A Sai Ta was born in southern London to Chinese refugees who fled Vietnam. The creator made a statement in his press note that his collection is dealing with “the concept, and perhaps the fear, of China’s strength.”
After being headhunted by Kanye West to work on Yeezy, a year into his MA schooling at Central Saint Martins and a stint at The Row, A Sai returned to London and launched the eponymous label ASAI.
The collection is a collision of day and eveningwear fabrics in vibrant hues, making the every day into couture, and vice versa. A Sai’s intensely technical ‘interlocking embroidery’ technique plays across tube tops and skirts that have been worked to the point of disintegration. Silk, the most iconic Chinese fabric is made into a grandiose opera coat and off the shoulder dress.
Bamboo, emblematic of both function and strength, appears as golden jewelry, a nod to the girls of A Sai’s South London childhood.

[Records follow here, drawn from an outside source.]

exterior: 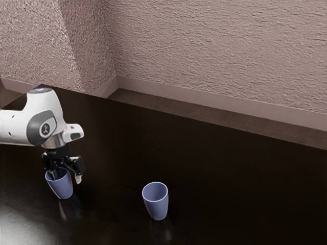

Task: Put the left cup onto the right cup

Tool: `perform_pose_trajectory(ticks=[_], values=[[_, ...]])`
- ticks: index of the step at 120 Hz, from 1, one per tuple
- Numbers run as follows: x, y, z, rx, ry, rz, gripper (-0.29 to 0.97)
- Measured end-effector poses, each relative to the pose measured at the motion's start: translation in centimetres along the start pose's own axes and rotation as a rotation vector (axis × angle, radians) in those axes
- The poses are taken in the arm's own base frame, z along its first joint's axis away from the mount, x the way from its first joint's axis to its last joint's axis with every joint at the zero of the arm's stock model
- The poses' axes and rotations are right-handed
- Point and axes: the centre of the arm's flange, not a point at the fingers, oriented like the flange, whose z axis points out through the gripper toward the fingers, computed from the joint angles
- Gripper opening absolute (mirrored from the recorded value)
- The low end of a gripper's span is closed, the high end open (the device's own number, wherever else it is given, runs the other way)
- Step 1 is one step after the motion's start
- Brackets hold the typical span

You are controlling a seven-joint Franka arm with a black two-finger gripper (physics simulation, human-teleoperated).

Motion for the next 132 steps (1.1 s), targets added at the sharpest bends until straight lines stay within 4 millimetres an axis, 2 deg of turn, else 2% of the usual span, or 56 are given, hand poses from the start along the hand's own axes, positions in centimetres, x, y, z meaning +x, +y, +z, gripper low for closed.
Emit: perform_pose_trajectory(ticks=[26,91,132], values=[[0.05,0.0,0.12,0.0,0.001,-0.001,0.67],[0.09,0.12,0.17,0.001,0.003,-0.011,0.11],[0.08,0.12,0.18,0.001,0.001,-0.024,-0.05]])
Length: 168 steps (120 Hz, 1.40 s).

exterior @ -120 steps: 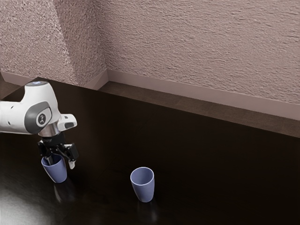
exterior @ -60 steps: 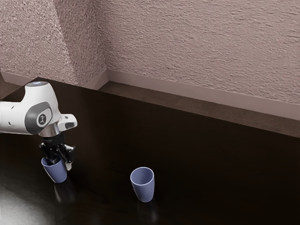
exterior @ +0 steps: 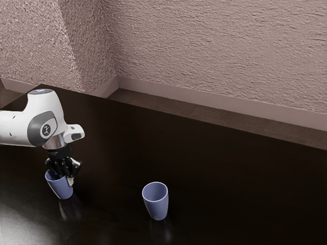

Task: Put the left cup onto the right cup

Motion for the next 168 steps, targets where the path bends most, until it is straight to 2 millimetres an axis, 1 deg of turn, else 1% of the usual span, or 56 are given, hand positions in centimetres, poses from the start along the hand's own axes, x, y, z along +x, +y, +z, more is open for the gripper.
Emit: perform_pose_trajectory(ticks=[18,91,108,124,144,168], values=[[0.0,-0.1,0.0,0.003,0.0,-0.006,-0.07],[0.1,-0.2,-0.2,0.01,0.006,-0.033,-0.1],[0.2,0.2,-0.5,0.011,0.011,-0.028,-0.11],[0.4,0.8,-1.1,0.013,0.022,-0.017,-0.1],[0.7,1.0,-2.0,0.016,0.036,-0.011,-0.1],[1.6,1.9,-3.7,0.022,0.054,0.01,-0.1]])
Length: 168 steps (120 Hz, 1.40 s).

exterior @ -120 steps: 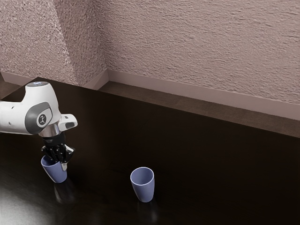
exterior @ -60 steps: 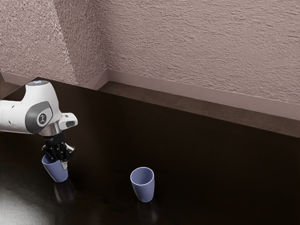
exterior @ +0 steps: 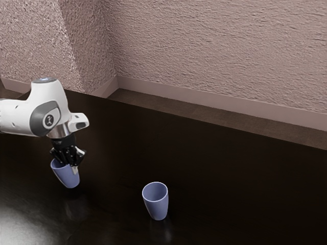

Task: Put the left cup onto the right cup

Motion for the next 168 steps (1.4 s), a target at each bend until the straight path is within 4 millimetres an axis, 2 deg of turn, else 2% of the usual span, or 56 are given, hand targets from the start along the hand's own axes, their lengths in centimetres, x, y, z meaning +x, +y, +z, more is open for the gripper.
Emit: perform_pose_trajectory(ticks=[46,73,98,133,168], values=[[2.4,1.7,-5.4,0.004,0.019,0.031,-0.1],[3.0,3.4,-7.6,0.007,0.02,0.061,-0.1],[3.5,4.1,-9.9,0.008,0.025,0.068,-0.1],[2.9,8.6,-10.8,0.017,0.017,0.132,-0.1],[2.3,12.1,-11.2,0.024,0.02,0.163,-0.1]])
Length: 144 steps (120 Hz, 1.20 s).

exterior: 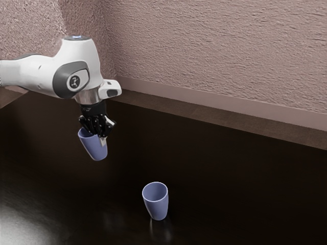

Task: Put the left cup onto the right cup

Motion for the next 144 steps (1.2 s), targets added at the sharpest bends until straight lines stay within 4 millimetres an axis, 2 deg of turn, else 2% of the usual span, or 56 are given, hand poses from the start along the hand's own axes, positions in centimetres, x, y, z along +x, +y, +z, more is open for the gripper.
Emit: perform_pose_trajectory(ticks=[49,83,115,144], values=[[-0.3,5.5,-0.8,0.015,0.017,0.051,-0.1],[-0.9,8.5,-1.1,0.021,0.025,0.066,-0.1],[-2.4,14.1,-1.4,0.032,0.035,0.124,-0.1],[-3.4,17.1,-1.7,0.042,0.047,0.135,-0.1]])
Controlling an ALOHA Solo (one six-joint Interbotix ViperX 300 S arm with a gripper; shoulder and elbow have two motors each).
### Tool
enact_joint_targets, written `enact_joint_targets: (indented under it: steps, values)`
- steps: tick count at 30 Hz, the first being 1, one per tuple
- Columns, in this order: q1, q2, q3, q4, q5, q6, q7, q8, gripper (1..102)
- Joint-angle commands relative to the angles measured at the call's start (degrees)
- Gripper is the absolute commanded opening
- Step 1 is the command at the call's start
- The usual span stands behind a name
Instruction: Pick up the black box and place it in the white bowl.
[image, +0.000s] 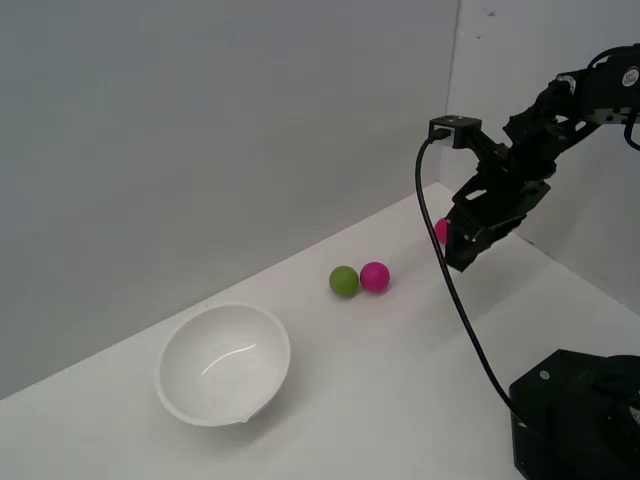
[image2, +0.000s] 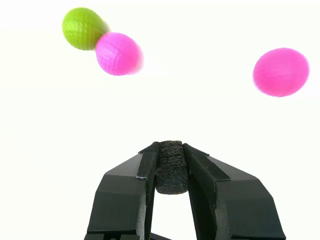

Nunchuks, the iconic self-defense tool, become a handbag. Goldfish and dragons swirl across vertiginous heels, while diamante and tie-dye flowers adorn shoes.
Soft and tough, flashy and refined, silk and denim – it’s a wild mash-up. Just like the designer himself.
Supriya Lele and A Sai Ta are using personal, cultural filters to observe major issues of our times. Also, they brought in their friends of multiple shapes, ethnicities, and heights to walk for them.
The strength of its people, who’ve endured and thrived round the world. The culture they’ve taken with them, how it’s morphed and shifted but remained essentially unchanged, from London to Vietnam, where A Sai’s parents moved.
Matty Bovan’s third collection was based on the world’s events as well. The collection is one person’s response to the dystopian situation faced by people coming of age today.
The collection turned to practical details from sports performance wear, from skateboarding to motocross, have been decontextualized and given a new purely aesthetic purpose. Individually crafted acrylic sjin pads find a new function in decorating arms. The crass branding of motor racing has inspired a series of aggressively graphic prints, with shouty, brightly colored logos fighting for space on the body.
And of course, the most functional design details of all, the pocket, appears everywhere as a matter of adornment rather than practicality.
The knitwear is tough and shredded and the fabrications brutal. Raw-edged woven and knitted panels in various colors and textures are attached to one another with big blanket stitches or even plastic clips.
“A matter of balancing the desirable with the frankly revolting. I will take elements that initially I think are gross and manipulate them into something I like, in a way that might make people change their opinion about what’s gross and what isn’t” designer said. Probably it wouldn’t change costumer opinion that much about the gross things, but Matty Bovan definitely made his mind statement.